The scars on my cheek came from a dog bite, and honestly, it wasn't the dog's fault. I have always loved animals, especially dogs and horses. I was seven years old and this was one of the smartest dogs I had ever encountered. He was a beautiful German Shepherd and he performed a plethora of tricks. I was smitten with him so much that when he crawled under the table for a nap, so did I. We lay there asleep nose to nose. I had my arm draped around his neck in complete trust.

Enter pesky little brother who decides to quietly sneak up on us and pull the poor dog's tail. The result was a startled dog who thought he was under attack and bit the closest thing to him, which happened to be my face. It took a trip to the hospital and stitches were involved but I never blamed the dog. To this day I blame my brother. Hi Chris!! Haha.

To the various childhood scars, adult scars were added. One is from an appendectomy which saved my life, another is my cesarean scar-which brought my son into this world. I remember everything leading up to and following each one of those events.

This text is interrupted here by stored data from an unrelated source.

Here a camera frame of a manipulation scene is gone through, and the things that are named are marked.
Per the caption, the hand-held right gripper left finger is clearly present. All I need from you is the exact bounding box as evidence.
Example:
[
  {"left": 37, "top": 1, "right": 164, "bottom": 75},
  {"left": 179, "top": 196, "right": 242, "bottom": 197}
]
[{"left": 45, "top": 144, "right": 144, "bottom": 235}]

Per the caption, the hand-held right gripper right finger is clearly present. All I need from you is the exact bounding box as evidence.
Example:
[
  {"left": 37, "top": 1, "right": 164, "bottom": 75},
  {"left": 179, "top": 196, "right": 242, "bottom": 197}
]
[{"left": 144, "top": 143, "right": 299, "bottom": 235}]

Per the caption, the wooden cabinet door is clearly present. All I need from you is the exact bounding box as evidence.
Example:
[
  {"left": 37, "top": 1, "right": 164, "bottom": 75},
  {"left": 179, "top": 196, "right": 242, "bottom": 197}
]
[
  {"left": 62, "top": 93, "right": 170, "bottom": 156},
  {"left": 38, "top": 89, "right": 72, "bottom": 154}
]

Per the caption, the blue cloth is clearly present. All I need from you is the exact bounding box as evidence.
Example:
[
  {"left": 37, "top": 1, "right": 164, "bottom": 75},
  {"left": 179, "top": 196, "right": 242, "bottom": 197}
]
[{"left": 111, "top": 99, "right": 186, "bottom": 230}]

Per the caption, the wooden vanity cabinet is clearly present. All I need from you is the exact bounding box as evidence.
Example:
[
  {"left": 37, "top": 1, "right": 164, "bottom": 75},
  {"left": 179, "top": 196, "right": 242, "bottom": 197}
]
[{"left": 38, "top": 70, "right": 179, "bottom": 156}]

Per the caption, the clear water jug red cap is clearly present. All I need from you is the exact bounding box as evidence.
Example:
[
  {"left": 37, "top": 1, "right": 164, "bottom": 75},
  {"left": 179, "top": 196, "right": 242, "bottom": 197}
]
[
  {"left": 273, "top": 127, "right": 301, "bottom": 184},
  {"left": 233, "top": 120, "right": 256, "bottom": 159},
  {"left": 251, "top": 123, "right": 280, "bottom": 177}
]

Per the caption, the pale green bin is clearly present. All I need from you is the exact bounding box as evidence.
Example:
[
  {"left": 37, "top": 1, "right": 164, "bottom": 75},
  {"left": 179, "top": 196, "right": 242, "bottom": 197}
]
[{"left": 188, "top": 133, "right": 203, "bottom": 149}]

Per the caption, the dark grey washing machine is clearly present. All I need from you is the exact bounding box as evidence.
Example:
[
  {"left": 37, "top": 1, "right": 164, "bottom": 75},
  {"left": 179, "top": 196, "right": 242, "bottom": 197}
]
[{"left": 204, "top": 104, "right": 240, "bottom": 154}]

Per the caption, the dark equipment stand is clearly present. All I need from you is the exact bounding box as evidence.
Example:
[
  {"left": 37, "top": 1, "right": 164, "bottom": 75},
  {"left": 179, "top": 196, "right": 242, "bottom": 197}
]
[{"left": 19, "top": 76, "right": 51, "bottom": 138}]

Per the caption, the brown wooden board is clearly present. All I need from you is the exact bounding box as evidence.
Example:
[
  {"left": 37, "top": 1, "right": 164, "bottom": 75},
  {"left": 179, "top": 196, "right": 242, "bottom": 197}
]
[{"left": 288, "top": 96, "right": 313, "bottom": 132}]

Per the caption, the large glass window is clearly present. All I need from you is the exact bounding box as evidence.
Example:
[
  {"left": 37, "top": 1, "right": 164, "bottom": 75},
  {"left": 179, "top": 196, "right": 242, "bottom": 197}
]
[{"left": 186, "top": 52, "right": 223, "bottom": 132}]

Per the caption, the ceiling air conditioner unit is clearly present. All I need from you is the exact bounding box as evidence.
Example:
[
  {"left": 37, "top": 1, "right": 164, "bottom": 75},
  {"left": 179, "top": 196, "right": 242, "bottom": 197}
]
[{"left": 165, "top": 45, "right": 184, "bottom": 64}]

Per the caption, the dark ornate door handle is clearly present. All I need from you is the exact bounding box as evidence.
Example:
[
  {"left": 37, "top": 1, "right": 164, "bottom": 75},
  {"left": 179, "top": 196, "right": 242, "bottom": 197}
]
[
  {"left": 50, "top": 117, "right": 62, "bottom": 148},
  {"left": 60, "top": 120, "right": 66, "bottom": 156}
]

But, I also have scars that don't show on the outside. They came from cruel words, the heartbreak of broken relationships, and past betrayals. No one is exempt from painful internal scars. Anyone who has lived long enough on this earth will acquire scars for we all become wounded by others. But we can make peace with them.

Internal scars take longer to heal than the external ones. I can touch where the dog bit me and where I had the surgeries and it doesn't hurt anymore. But just allow a stray thought or a bad memory from the past (even from many years ago) enter my mind and a fresh flood of painful emotion can grip my heart.

This is why we are to "pull down strongholds (in our mind) and cast down imaginations...bringing into captivity EVERY thought to the obedience of Christ." (2 Cor. 10:4-5) We don't have to pretend the wound never happened but we can make peace with it. Jesus is our Prince of Peace. All things are exposed to Him, nothing is concealed. He has seen every wound inflicted upon us, He even knows our thoughts. (Heb. 4:13) Jesus sees all the scars we bear. He too bears the scars of this world. He has felt our physical and emotional pain, just read Isaiah 53.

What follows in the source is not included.